--- START ---

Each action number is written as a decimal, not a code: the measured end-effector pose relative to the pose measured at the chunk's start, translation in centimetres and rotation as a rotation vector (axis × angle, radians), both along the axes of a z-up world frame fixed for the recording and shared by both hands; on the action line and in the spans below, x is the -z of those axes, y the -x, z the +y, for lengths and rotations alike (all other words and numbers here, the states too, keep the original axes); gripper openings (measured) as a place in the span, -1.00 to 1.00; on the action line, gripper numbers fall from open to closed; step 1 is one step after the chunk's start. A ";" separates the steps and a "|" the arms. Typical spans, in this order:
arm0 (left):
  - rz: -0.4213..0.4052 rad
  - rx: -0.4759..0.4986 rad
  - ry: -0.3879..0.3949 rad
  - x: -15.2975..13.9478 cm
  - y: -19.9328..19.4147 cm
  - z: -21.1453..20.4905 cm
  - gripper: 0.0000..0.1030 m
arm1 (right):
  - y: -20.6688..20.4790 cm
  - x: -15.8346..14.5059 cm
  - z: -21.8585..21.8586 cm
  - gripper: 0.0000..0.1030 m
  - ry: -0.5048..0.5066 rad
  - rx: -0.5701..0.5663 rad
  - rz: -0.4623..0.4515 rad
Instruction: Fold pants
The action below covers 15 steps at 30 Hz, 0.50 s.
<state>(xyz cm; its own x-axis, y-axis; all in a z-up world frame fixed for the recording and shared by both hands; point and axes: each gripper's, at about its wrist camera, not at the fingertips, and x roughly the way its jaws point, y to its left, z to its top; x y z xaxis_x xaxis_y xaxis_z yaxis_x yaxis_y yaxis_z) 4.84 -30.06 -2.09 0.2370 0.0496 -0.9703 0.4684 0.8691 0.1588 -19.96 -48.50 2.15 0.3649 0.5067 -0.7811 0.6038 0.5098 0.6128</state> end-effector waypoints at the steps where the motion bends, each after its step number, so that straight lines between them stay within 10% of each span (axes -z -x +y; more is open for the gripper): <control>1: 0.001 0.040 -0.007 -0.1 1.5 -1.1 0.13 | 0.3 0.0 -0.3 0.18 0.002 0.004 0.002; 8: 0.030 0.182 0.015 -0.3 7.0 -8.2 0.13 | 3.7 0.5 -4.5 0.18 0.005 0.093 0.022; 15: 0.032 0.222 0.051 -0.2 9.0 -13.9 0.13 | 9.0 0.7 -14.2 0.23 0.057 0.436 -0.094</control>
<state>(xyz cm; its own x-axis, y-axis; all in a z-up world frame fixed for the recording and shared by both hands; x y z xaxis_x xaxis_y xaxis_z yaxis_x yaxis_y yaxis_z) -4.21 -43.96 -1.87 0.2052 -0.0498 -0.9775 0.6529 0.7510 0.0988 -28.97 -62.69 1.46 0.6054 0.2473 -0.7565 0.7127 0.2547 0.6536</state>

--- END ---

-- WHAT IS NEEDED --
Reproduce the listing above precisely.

-- RESPONSE TO THIS EXERCISE --
Each action number is written as a decimal, not a code: the measured end-effector pose relative to the pose measured at the chunk's start, translation in centimetres and rotation as a rotation vector (axis × angle, radians), both along the axes of a z-up world frame fixed for the recording and shared by both hands; on the action line and in the spans below, x is the -z of those axes, y the -x, z the +y, for lengths and rotations alike (all other words and numbers here, the states too, keep the original axes); gripper openings (measured) as a place in the span, -1.00 to 1.00; on the action line, gripper numbers fall from open to closed; step 1 is one step after the chunk's start. A ";" separates the steps and a "|" the arms. Typical spans, in this order:
arm0 (left):
  - rz: -0.4213..0.4052 rad
  - rx: -0.4759..0.4986 rad
  - ry: -0.3879..0.3949 rad
  - x: -15.2975..13.9478 cm
  - y: -19.9328..19.4147 cm
  - z: -21.1453..20.4905 cm
  - gripper: 0.0000..0.1030 m
arm1 (right):
  - y: -20.6688..20.4790 cm
  - x: -15.8346..14.5059 cm
  - z: -21.8585..21.8586 cm
  - gripper: 0.0000..0.1030 m
  - ry: -0.5048..0.5066 rad
  - rx: -0.5701..0.5663 rad
  - rz: -0.4623..0.4515 rad
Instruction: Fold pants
The action below covers 15 steps at 30 Hz, 0.50 s.
<state>(xyz cm; its own x-axis, y-axis; all in a z-up world frame fixed for the recording and shared by both hands; point and axes: each gripper's, at about its wrist camera, not at the fingertips, and x roughly the way its jaws point, y to its left, z to its top; x y z xaxis_x xaxis_y xaxis_z yaxis_x yaxis_y yaxis_z) 4.84 -30.06 -2.09 0.2370 0.0496 -0.9703 0.4684 0.8691 0.1588 -19.96 -48.50 2.15 0.3649 0.5067 -0.7811 0.6038 0.5098 0.6128</state> end-effector waypoints at the steps where the motion bends, each after its step number, so that straight lines between them stay within 10% of each span (axes -z -x +y; more is open for the gripper): <control>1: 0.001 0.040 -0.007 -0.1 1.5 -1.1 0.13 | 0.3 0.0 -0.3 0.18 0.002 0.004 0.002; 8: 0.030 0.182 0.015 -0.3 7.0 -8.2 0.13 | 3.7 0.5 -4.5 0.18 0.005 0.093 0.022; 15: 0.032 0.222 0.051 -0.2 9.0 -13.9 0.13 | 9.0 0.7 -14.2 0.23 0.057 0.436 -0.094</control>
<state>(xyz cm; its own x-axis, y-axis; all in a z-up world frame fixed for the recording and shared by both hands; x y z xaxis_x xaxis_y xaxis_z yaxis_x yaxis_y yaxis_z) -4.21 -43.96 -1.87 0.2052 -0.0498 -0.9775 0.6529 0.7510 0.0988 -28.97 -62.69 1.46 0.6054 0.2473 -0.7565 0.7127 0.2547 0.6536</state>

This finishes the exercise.